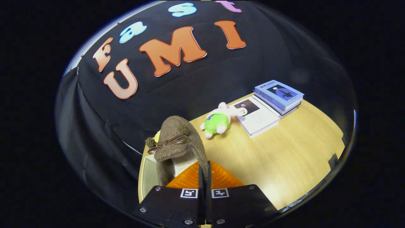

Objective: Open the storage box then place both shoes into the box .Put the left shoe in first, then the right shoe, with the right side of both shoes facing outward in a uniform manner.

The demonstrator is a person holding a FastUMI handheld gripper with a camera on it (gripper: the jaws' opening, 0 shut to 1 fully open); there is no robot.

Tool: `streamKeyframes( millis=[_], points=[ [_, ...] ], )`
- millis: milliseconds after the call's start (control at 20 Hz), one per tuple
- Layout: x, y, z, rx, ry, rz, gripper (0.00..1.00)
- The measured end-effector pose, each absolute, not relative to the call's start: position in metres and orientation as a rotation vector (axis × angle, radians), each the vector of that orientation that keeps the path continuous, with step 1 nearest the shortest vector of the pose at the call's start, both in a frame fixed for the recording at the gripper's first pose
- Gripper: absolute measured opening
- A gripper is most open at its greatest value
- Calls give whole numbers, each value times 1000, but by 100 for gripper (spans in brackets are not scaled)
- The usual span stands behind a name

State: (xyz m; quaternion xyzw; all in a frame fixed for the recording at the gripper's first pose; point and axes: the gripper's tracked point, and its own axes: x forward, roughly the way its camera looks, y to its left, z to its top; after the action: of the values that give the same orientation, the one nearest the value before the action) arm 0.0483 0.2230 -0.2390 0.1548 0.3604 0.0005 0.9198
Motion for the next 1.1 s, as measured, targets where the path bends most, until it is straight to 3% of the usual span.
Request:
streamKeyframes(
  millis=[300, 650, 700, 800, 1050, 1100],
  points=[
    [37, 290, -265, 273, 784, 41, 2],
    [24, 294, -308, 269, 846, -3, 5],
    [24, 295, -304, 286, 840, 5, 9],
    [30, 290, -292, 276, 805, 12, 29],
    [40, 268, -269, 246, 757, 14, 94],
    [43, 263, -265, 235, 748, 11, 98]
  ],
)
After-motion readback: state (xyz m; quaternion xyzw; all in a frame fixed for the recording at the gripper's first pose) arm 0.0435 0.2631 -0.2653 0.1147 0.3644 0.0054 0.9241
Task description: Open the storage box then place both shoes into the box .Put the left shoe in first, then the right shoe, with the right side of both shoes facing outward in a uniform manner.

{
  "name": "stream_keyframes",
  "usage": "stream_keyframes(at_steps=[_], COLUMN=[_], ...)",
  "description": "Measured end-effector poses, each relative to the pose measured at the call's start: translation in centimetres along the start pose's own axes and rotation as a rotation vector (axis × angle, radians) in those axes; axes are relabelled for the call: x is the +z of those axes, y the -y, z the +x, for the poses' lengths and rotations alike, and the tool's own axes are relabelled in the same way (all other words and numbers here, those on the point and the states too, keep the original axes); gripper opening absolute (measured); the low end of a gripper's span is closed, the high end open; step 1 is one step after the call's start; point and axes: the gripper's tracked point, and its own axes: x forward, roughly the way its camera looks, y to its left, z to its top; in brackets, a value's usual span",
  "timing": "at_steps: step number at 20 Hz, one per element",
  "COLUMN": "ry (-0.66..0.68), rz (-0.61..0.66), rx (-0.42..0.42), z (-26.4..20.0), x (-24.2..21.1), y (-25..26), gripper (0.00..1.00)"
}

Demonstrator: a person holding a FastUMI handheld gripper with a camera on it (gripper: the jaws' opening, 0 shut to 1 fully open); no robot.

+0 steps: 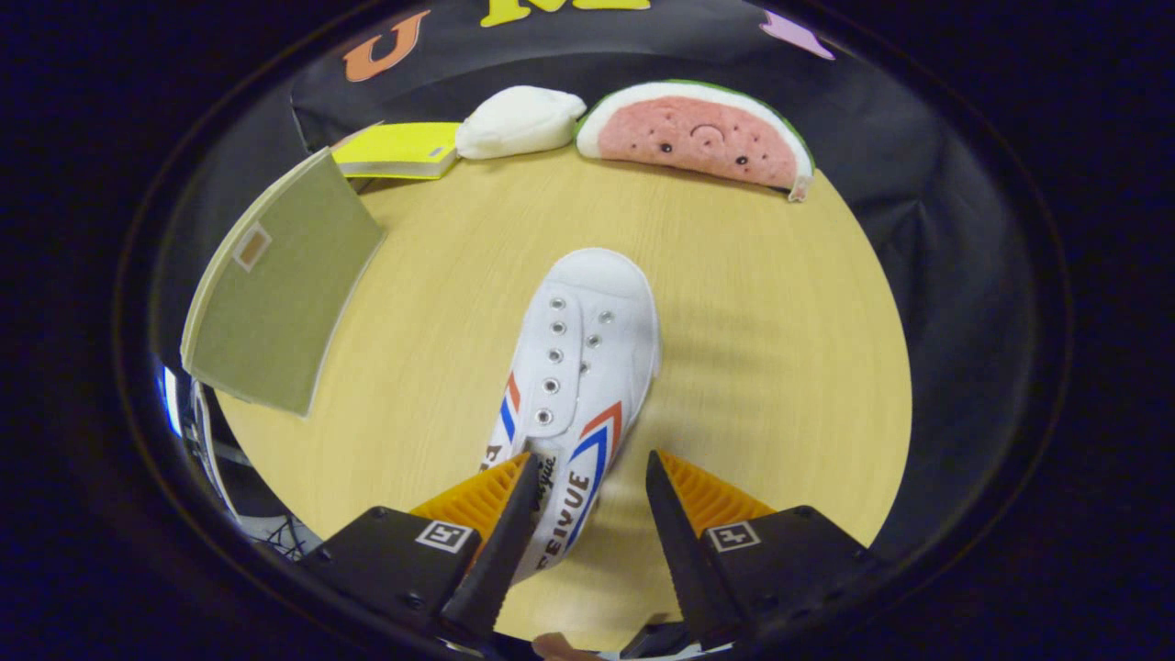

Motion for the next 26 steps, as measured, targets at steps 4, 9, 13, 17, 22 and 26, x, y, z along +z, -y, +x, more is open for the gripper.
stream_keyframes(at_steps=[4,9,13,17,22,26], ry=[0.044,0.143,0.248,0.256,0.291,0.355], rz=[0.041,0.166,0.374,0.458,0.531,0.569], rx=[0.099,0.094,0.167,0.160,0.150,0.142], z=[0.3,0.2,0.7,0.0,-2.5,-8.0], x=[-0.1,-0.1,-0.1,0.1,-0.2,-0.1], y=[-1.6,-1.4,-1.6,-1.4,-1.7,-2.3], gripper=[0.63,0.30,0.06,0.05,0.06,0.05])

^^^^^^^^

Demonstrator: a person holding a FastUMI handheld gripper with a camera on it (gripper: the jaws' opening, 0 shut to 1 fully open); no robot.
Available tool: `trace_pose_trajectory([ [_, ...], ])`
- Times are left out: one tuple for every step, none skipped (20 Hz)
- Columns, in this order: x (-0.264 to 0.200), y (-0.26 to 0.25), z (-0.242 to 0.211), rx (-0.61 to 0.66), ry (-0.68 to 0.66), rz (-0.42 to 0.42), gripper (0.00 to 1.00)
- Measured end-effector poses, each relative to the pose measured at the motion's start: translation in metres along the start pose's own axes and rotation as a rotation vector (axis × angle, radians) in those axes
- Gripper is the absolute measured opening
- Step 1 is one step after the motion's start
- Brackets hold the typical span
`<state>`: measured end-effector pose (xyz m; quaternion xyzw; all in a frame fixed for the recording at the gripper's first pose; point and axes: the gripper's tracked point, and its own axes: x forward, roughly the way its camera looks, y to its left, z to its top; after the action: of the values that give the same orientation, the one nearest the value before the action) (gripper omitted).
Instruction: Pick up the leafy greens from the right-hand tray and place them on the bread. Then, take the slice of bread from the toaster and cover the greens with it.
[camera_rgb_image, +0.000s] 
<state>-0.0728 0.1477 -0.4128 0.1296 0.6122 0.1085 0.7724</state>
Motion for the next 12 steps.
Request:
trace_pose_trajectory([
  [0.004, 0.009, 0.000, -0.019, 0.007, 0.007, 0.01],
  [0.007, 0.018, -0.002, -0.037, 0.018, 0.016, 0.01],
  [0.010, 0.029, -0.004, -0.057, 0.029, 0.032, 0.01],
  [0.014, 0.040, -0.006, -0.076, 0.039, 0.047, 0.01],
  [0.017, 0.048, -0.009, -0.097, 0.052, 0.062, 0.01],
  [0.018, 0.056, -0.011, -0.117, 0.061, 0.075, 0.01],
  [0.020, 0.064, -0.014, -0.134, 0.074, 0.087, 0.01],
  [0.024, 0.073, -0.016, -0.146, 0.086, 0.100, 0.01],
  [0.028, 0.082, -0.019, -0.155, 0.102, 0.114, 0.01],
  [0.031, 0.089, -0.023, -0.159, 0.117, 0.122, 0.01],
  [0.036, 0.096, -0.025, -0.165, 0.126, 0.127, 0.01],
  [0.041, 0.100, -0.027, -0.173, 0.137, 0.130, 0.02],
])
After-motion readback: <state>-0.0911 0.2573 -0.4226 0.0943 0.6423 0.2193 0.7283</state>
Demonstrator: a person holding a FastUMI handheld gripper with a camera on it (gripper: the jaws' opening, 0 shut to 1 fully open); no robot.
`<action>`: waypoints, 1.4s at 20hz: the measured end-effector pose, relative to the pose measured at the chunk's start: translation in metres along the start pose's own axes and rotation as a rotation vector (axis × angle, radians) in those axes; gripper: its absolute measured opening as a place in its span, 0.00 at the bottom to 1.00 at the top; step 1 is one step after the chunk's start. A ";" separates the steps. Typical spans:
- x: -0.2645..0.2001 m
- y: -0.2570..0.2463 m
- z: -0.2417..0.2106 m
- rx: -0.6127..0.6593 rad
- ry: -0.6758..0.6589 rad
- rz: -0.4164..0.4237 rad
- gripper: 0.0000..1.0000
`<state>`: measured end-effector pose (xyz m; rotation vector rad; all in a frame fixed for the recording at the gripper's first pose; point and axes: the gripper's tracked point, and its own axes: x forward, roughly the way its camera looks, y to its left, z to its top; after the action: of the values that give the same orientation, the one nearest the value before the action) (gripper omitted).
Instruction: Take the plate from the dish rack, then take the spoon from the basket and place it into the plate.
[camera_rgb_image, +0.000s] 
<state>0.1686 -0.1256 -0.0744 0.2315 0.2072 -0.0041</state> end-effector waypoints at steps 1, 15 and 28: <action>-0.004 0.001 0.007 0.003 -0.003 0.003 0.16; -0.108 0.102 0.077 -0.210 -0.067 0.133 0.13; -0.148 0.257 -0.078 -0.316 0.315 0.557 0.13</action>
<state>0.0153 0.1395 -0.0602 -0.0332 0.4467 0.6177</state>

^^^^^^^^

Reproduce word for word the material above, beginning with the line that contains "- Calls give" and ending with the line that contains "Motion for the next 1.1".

- Calls give whole numbers, each value times 1000, but by 100 for gripper (spans in brackets are not scaled)
- The usual span stands behind a name

State: (xyz m; quaternion xyzw; all in a frame fixed for the recording at the gripper's first pose; point and axes: the gripper's tracked point, and its own axes: x forward, roughly the way its camera looks, y to its left, z to its top; after the action: of the values that give the same orientation, the one nearest the value before the action) arm 0.0483 0.2230 -0.2390 0.1548 0.3604 0.0005 0.9198
Motion for the next 1.1 s, as measured, targets where the path bends most, until it is straight to 3% of the usual span.

This answer requires no additional content.